Filter the records below for the word "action". Copy each line that holds it.
Start of LISTED ENTRIES
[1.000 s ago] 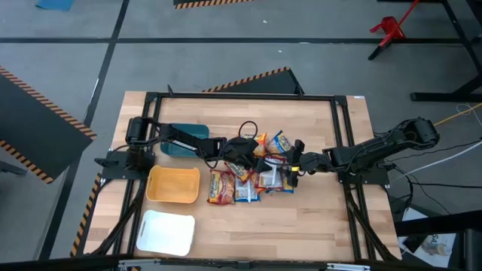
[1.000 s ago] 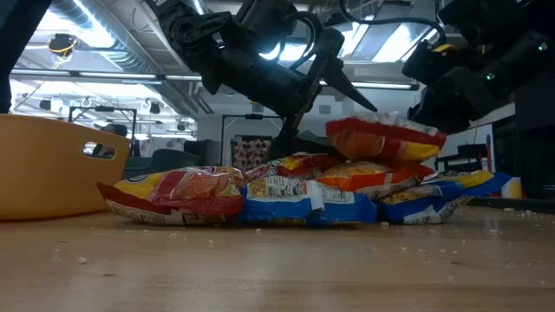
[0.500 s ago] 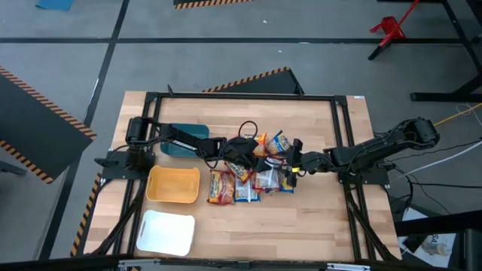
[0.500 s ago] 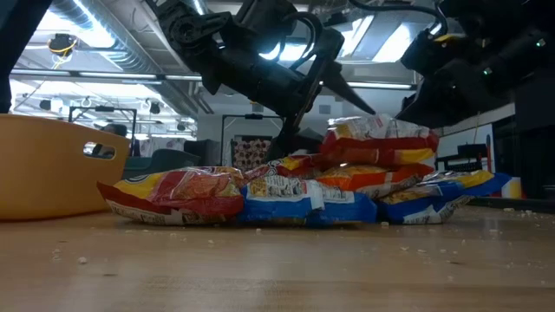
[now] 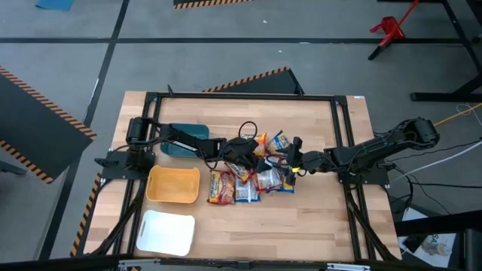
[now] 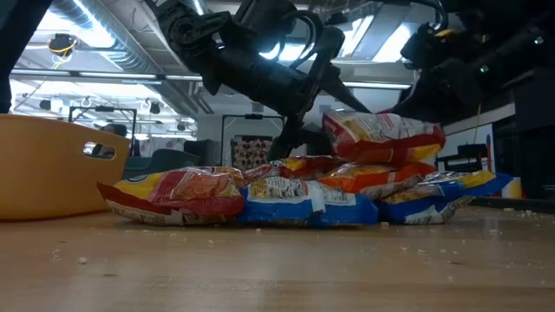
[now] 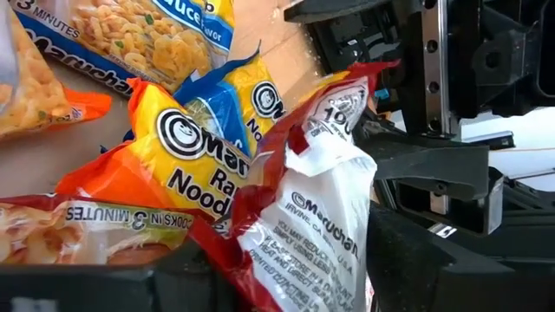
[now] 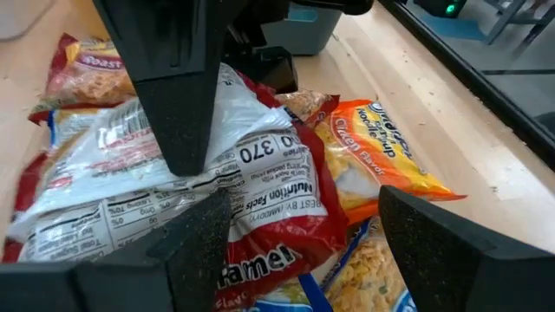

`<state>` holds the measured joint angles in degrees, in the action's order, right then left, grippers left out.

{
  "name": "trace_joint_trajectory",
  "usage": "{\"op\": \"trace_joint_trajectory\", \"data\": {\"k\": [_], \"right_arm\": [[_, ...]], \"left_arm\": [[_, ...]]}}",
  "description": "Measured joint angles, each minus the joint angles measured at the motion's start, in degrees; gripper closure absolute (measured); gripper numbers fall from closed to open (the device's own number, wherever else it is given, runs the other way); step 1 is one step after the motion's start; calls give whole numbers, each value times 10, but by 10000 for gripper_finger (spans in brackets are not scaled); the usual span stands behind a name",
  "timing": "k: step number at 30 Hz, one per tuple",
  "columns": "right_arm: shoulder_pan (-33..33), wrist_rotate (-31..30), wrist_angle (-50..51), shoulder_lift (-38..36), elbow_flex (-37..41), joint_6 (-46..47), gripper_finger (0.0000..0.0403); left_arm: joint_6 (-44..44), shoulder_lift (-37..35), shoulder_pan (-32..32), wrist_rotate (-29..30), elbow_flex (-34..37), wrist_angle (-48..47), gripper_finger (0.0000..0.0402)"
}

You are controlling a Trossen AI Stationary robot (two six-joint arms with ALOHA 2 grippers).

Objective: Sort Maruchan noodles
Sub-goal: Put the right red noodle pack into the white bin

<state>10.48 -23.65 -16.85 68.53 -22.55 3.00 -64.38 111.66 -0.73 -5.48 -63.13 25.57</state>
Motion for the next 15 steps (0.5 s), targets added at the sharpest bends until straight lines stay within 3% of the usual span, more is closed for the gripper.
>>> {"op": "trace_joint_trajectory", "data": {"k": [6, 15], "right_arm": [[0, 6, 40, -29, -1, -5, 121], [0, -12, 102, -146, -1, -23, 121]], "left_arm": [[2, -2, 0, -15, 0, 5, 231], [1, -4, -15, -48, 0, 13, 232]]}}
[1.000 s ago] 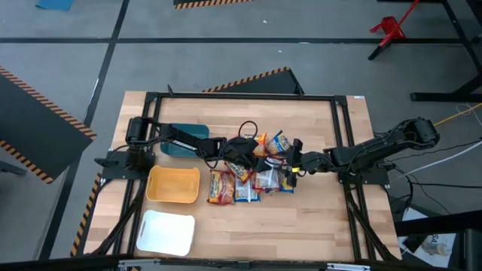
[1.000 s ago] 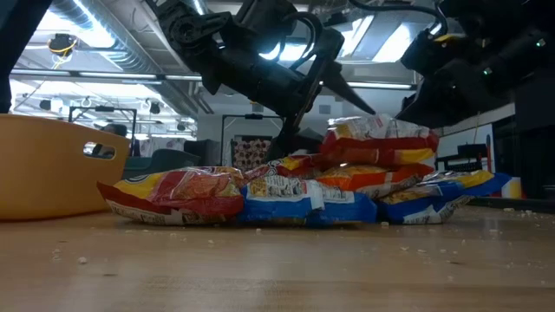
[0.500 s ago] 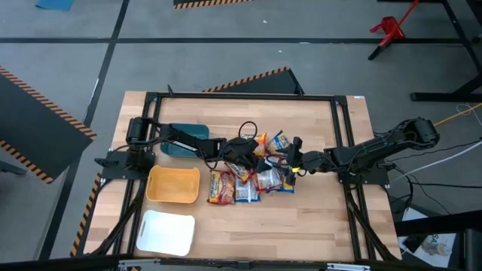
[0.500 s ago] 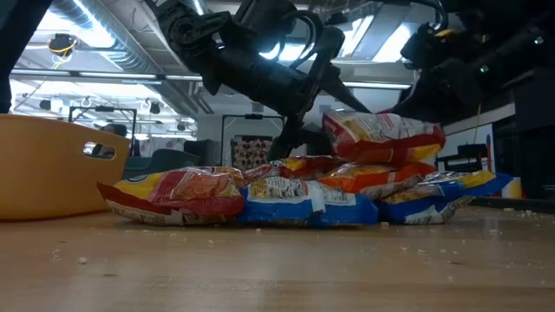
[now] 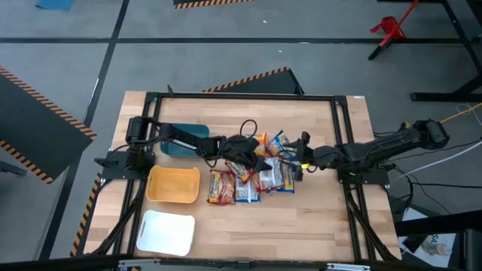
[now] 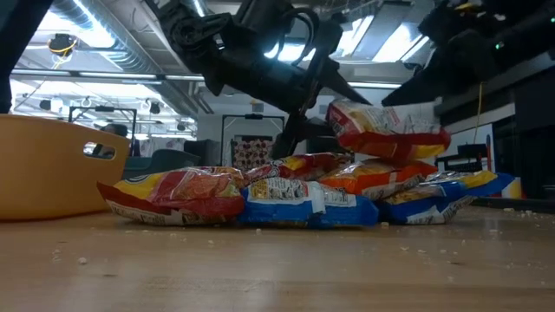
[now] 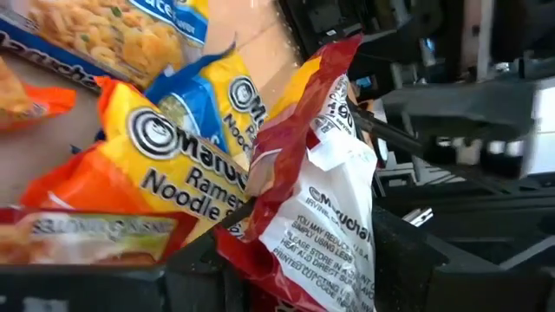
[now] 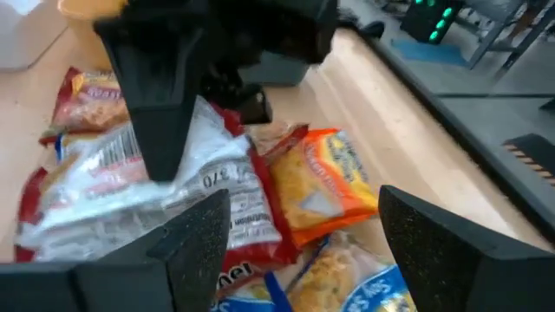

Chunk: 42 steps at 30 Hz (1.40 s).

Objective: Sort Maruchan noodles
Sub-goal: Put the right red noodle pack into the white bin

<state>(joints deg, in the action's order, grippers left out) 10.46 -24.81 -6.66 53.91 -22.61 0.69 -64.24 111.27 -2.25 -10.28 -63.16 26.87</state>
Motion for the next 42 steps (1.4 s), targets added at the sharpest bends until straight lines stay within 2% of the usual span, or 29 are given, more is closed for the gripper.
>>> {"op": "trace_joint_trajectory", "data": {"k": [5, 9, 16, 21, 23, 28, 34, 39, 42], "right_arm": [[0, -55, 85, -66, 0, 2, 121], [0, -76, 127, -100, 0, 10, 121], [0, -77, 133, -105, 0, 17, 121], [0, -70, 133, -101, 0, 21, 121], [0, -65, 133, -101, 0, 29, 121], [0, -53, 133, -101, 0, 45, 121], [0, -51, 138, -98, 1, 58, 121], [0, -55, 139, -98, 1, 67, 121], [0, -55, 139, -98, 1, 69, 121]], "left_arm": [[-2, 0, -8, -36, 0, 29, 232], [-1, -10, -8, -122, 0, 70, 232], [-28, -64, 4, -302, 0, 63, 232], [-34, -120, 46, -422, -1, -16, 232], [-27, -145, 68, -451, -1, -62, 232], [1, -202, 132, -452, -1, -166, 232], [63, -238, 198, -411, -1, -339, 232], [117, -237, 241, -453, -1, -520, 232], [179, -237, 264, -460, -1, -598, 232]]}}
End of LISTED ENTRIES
### ANSWER SPACE
`<state>` holds the measured joint angles in degrees, in the action's order, right then left, grippers left out.
<state>(joints deg, in the action's order, grippers left out) 10.46 -24.81 -6.66 53.91 -22.61 0.69 -64.24 111.27 -2.25 -10.28 -63.16 26.87</state>

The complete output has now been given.